I’ve seen organizations that operate in a reactive environment, attempt to “jump-start” a proactive maintenance mode by adding manufacturer recommended Preventive Maintenance (PM) in bulk, and/or by adding a Predictive Maintenance (PdM) program. However, if fundamentals aren’t in place, PM, PdM and other programs will likely have limited success, and today’s neglected proactive work becomes tomorrow’s emergency work.
Before you begin adopting new strategies, you must firmly establish and practice the Fundamentals of Maintenance:
- Detect and identify problems early
- Enter Work Orders (WOs) when problems are detected
- Plan and schedule WOs in advance
- Properly execute work and capture history
- Analyze historical data for Continuous Process Improvements (CPI)

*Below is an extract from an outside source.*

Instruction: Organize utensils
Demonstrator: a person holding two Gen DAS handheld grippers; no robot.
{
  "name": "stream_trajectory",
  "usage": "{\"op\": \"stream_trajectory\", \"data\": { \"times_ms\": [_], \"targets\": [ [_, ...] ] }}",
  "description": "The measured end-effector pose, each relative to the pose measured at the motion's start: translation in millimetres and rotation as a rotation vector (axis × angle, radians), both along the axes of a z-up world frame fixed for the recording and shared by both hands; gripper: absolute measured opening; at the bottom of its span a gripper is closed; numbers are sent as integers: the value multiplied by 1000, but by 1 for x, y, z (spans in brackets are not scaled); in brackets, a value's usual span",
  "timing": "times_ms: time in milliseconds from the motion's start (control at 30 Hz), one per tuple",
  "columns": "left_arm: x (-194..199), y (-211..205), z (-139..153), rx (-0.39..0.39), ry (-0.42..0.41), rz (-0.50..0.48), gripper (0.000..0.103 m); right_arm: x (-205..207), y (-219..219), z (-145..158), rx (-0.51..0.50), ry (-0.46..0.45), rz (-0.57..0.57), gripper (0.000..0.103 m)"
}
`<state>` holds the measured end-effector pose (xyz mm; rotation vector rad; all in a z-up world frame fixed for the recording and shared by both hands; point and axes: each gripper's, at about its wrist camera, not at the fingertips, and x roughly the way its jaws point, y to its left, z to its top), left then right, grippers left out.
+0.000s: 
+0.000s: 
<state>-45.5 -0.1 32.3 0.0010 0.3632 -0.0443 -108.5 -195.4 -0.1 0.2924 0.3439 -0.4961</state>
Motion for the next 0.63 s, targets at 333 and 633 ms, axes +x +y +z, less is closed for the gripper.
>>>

If these fundamentals are in place, a good starting point is to analyze equipment history and find the “bad actors” (by cost, number of failures, etc.). By looking at the known failure modes and rates, you are able to define and eliminate the root cause for the failures, and establish the best method of early detection (PM, PdM, operator rounds, etc.). Once you have determined a frequency that allows early detection, you can then begin properly planning, scheduling and executing proactive work. Establishing the Fundamentals of Maintenance and aligning them with a PM and/or PdM program will improve equipment uptime and reduce maintenance costs.